- [EXERCISE BRIEF]: Below are some records. Output the lines from the first one through the line that holds "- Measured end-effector", exactly as written, with no pictures.
[EXERCISE INPUTS — start]
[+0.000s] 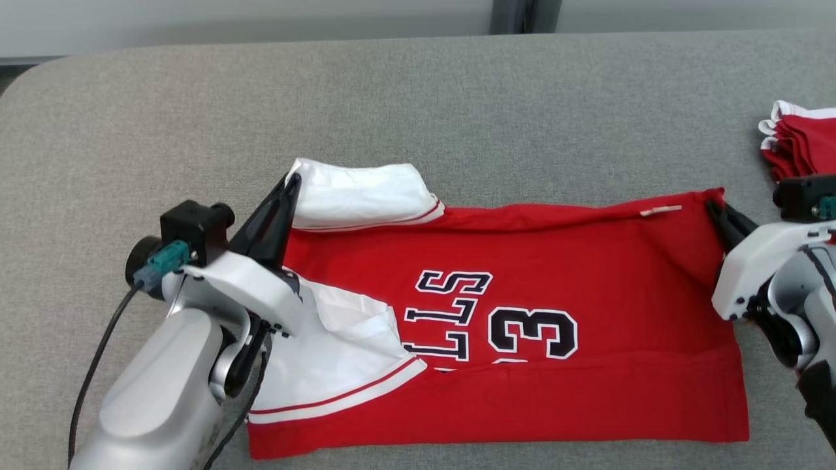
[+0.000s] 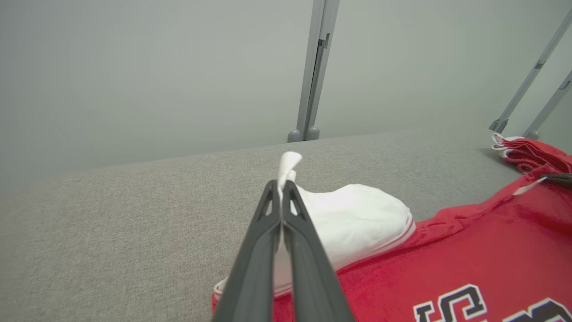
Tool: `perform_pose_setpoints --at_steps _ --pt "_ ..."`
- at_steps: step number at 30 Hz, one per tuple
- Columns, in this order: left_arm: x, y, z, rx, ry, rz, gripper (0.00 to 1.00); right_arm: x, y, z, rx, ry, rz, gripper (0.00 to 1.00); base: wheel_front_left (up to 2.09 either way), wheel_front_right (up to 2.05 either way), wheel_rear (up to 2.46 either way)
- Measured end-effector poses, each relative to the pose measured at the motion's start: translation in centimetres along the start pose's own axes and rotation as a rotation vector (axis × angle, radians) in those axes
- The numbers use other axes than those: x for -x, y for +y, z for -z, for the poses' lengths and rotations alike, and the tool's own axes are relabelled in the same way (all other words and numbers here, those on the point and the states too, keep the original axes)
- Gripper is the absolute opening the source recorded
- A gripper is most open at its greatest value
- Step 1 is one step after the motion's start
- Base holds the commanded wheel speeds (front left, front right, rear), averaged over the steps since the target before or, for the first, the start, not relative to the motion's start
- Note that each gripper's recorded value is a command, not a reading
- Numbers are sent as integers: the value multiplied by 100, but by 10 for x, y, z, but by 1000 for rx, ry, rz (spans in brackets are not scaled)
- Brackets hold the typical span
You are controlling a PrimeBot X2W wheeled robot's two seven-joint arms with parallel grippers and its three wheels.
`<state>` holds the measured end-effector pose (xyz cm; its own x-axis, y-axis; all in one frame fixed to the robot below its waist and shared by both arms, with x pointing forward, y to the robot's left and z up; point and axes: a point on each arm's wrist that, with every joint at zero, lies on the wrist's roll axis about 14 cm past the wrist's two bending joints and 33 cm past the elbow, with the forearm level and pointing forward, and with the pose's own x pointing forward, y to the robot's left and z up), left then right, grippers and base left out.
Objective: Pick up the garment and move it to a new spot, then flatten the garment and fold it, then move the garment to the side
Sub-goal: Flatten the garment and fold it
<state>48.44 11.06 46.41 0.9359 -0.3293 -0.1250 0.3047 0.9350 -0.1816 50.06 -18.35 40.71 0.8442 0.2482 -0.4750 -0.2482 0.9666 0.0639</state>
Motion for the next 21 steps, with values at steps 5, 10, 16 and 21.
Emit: perform_pose_setpoints --at_steps 5,10,16,21 --pt "32 -10 -1 17 -19 -6 0 24 9 7 -28 -53 -29 0 0 0 0" --pt "63 -7 2 37 -17 -55 0 47 6 14 -46 -88 -24 0 0 0 0" --pt "90 -14 18 96 37 -82 0 66 7 25 -57 -96 -17 0 0 0 0" --pt "102 -13 31 115 76 -108 0 77 13 35 -75 -98 -17 0 0 0 0"
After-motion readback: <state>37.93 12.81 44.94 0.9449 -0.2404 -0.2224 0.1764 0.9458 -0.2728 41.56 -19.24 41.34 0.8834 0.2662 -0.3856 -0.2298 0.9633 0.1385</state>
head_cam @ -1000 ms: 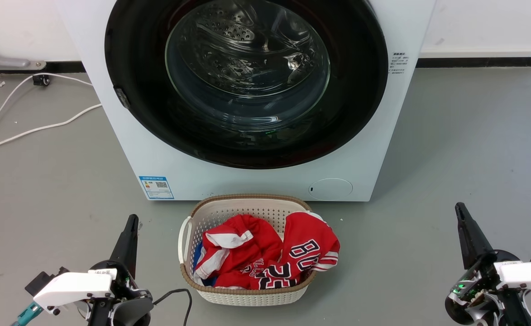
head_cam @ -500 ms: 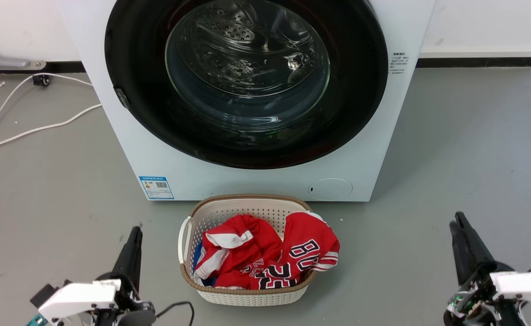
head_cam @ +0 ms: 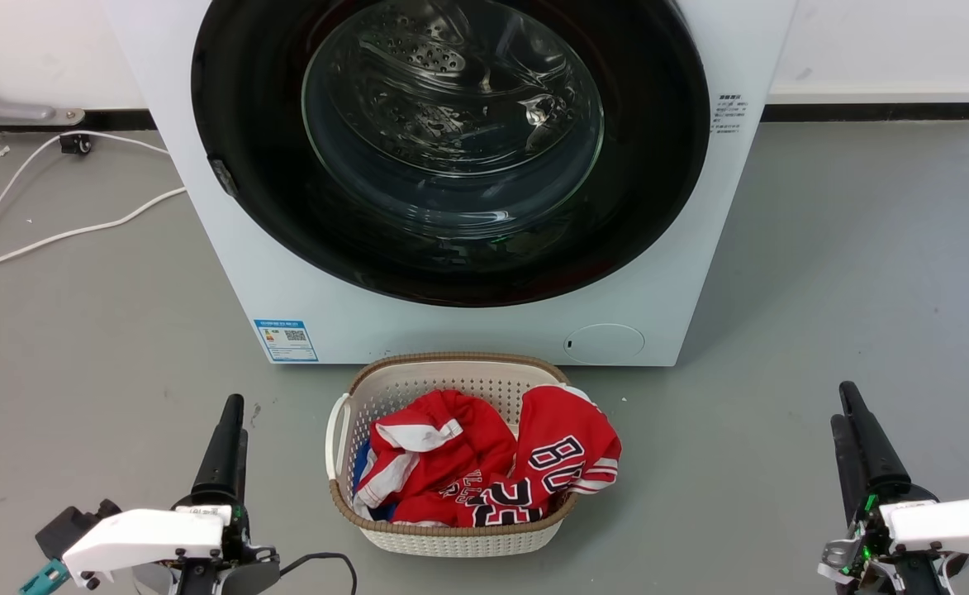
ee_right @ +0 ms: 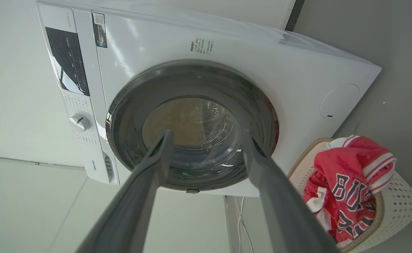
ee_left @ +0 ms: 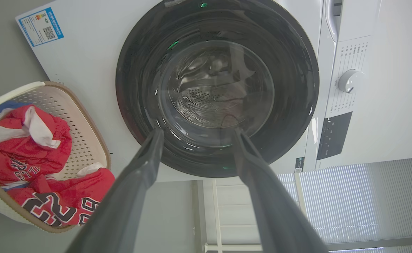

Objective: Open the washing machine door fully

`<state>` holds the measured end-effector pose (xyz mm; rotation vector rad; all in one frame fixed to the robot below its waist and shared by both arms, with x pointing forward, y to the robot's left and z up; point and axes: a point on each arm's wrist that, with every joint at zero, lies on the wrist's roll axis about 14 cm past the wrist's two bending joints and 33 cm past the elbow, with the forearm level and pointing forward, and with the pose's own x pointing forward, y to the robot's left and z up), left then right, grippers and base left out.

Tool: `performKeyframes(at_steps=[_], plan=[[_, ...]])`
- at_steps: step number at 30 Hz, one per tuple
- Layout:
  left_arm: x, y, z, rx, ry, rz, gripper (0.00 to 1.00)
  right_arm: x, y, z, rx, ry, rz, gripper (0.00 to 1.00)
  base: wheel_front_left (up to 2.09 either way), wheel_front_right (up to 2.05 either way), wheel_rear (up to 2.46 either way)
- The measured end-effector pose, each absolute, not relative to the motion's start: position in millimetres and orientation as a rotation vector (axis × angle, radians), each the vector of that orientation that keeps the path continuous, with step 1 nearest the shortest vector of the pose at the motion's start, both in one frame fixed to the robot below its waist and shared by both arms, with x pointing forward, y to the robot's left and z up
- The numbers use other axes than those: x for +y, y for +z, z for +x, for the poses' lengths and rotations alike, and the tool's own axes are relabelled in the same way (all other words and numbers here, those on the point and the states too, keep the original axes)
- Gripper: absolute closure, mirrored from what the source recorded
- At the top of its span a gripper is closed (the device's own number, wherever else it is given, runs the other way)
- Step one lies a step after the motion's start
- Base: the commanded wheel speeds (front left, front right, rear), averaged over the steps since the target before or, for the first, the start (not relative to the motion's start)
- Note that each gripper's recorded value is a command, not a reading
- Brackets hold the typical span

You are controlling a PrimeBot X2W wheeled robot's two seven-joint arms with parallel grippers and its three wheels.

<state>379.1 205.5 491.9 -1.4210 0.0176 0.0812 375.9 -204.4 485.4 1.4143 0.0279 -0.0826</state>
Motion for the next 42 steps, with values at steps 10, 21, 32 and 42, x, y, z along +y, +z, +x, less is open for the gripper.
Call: performKeyframes(at_steps=[10, 21, 32, 42], plan=[[198.7, 499.2, 379.5, 0.032, 0.084, -1.167, 0.00, -198.4, 504.2, 376.9, -0.007, -0.030, 1.138, 0.00, 0.00, 0.00, 0.00], [189.7, 501.3, 377.8, 0.044, 0.084, -0.915, 0.00, -188.4, 517.5, 373.6, -0.033, 0.019, 0.851, 0.00, 0.00, 0.00, 0.00], [183.5, 502.8, 374.5, 0.043, 0.076, -0.708, 0.00, -185.8, 518.4, 367.5, -0.045, 0.027, 0.657, 0.00, 0.00, 0.00, 0.00], [177.8, 507.6, 373.2, 0.026, 0.059, -0.559, 0.00, -181.1, 525.4, 365.1, -0.073, 0.048, 0.514, 0.00, 0.00, 0.00, 0.00]])
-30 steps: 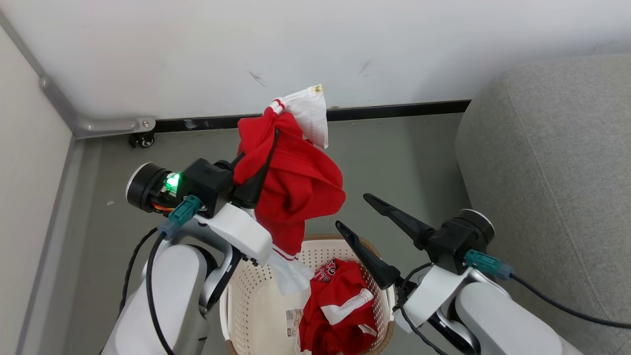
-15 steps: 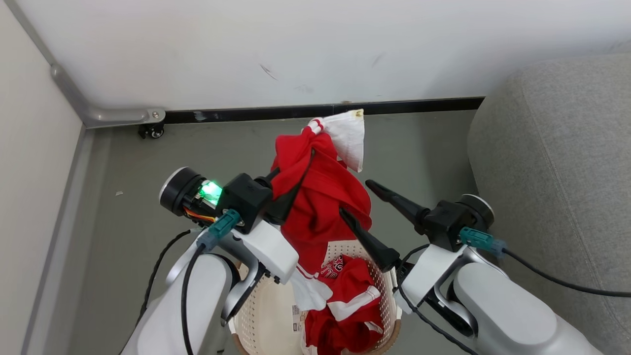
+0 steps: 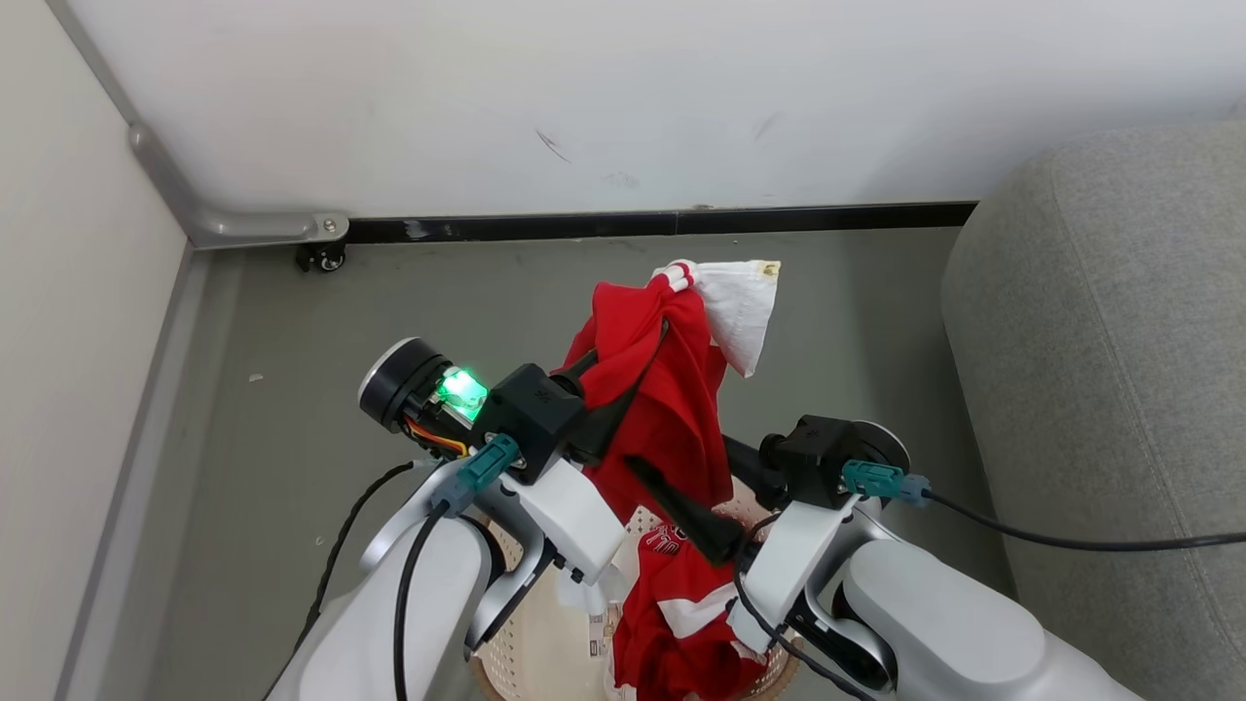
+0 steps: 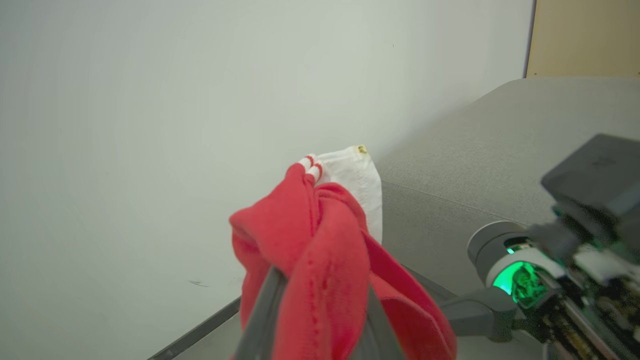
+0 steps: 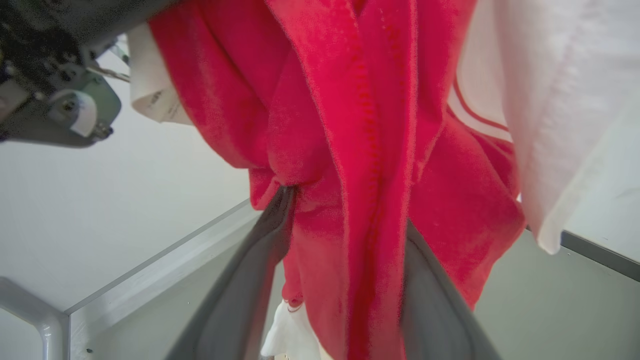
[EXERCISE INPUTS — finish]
- [TASK SOLUTION]:
[+0.000s] 
[+0.000s] 
Tool: `perform_pose_setpoints --at_steps _ --pt "_ ..."`
- at_steps: step number at 30 Hz, one per tuple
- Columns, in this order: left_arm: x, y, z, rx, ry, rz, gripper (0.00 to 1.00); right_arm: x, y, z, rx, ry, rz, gripper (0.00 to 1.00); base: wheel_front_left (up to 2.09 either way), wheel_front_right (up to 2.05 either way), wheel_rear (up to 2.46 either way)
- Measured end-effector poses, each relative to the pose measured at the motion's start: translation in centimetres along the start pose's own axes and rotation as a rotation vector (axis × angle, radians) in those axes

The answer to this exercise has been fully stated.